▸ **Task requirements**
Could you retype, exactly and with no pictures, only the lines from the first line of the records below through the line that contains "(530, 47): 0.07, 0.20"?

Given records section start

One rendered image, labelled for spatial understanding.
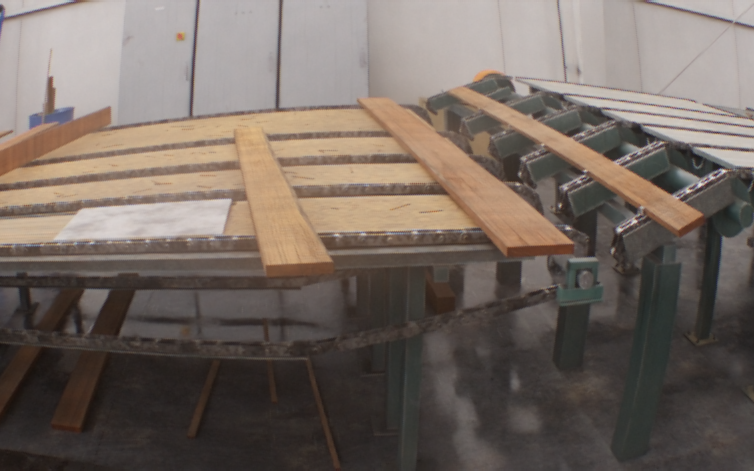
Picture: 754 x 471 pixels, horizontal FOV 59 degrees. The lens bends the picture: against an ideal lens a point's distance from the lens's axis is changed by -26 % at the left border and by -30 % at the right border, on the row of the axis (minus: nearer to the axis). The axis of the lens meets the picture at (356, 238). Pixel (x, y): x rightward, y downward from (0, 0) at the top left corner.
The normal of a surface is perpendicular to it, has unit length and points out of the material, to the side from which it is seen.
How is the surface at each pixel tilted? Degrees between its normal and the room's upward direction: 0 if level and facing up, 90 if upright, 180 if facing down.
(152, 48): 90
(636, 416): 90
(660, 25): 86
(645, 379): 90
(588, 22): 99
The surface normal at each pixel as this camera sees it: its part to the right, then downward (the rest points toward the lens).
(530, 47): 0.07, 0.20
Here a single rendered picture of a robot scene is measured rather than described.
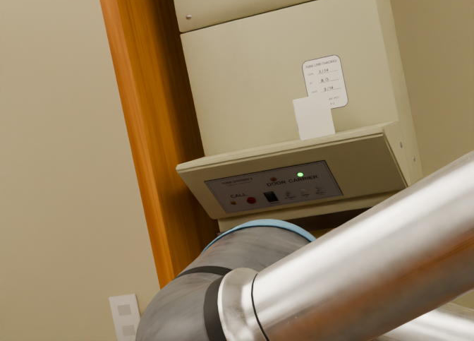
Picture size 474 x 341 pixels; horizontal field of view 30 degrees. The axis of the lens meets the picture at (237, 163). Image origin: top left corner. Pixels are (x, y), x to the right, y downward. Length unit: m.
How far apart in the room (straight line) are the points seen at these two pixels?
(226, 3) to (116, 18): 0.17
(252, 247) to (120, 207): 1.28
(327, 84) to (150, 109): 0.28
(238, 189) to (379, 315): 0.79
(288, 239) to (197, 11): 0.71
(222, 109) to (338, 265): 0.87
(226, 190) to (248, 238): 0.58
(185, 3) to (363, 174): 0.40
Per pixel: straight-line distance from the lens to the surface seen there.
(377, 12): 1.33
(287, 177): 1.30
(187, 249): 1.44
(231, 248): 0.74
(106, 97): 1.99
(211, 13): 1.41
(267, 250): 0.74
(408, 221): 0.54
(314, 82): 1.36
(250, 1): 1.39
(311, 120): 1.27
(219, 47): 1.41
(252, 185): 1.32
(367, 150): 1.24
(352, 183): 1.31
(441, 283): 0.55
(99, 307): 2.09
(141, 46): 1.42
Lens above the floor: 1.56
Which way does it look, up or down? 3 degrees down
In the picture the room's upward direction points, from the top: 12 degrees counter-clockwise
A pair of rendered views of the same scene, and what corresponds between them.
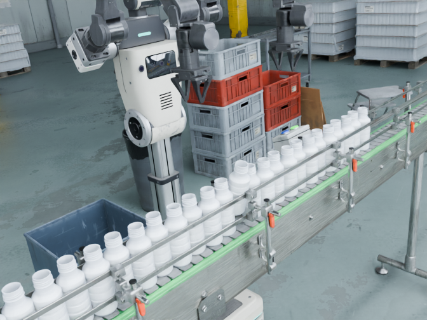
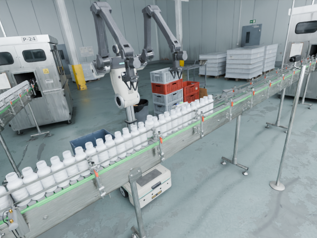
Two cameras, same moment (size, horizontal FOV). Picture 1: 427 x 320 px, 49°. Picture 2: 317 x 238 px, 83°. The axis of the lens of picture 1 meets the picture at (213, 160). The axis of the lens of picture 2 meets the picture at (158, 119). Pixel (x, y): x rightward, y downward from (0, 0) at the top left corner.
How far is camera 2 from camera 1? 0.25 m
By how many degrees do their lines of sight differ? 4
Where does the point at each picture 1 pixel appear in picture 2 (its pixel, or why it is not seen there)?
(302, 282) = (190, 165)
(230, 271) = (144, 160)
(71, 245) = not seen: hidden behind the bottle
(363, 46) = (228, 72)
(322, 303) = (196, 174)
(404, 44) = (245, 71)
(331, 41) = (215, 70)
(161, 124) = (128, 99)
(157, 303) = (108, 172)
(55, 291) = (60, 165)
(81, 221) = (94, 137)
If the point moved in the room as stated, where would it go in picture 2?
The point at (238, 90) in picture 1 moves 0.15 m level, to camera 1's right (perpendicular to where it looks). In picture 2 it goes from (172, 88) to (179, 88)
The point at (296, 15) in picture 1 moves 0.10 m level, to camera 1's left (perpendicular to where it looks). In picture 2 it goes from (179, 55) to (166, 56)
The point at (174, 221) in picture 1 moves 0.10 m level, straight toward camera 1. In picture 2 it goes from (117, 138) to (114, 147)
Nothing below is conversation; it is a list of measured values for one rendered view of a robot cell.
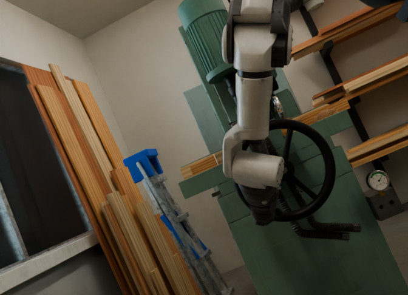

Given records section end

▸ **Solution to this problem**
One rendered image, labelled for spatial understanding.
Picture: 754 x 471 pixels, horizontal FOV 59 degrees. The lens bends the picture: against an ideal lens a point's distance from the lens's axis is changed by -26 % at the left border and by -30 % at the right border, on the row of the axis (minus: nearer to the axis). The axis of the lens meets the picture at (356, 238). Pixel (x, y): x rightward, y downward from (0, 0) at the top left corner.
The normal of a surface is perpendicular to it, has unit length and points out of the material, to the side from which it is seen.
How is the surface at each pixel tilted? Degrees between its normal and the room's upward direction: 0 if level and facing up, 90 if upright, 180 if facing down.
(152, 48): 90
(636, 416): 90
(660, 25): 86
(645, 379): 90
(588, 22): 99
The surface normal at each pixel as this camera sees it: its part to the right, then downward (the rest points toward the lens).
(530, 47): 0.07, 0.20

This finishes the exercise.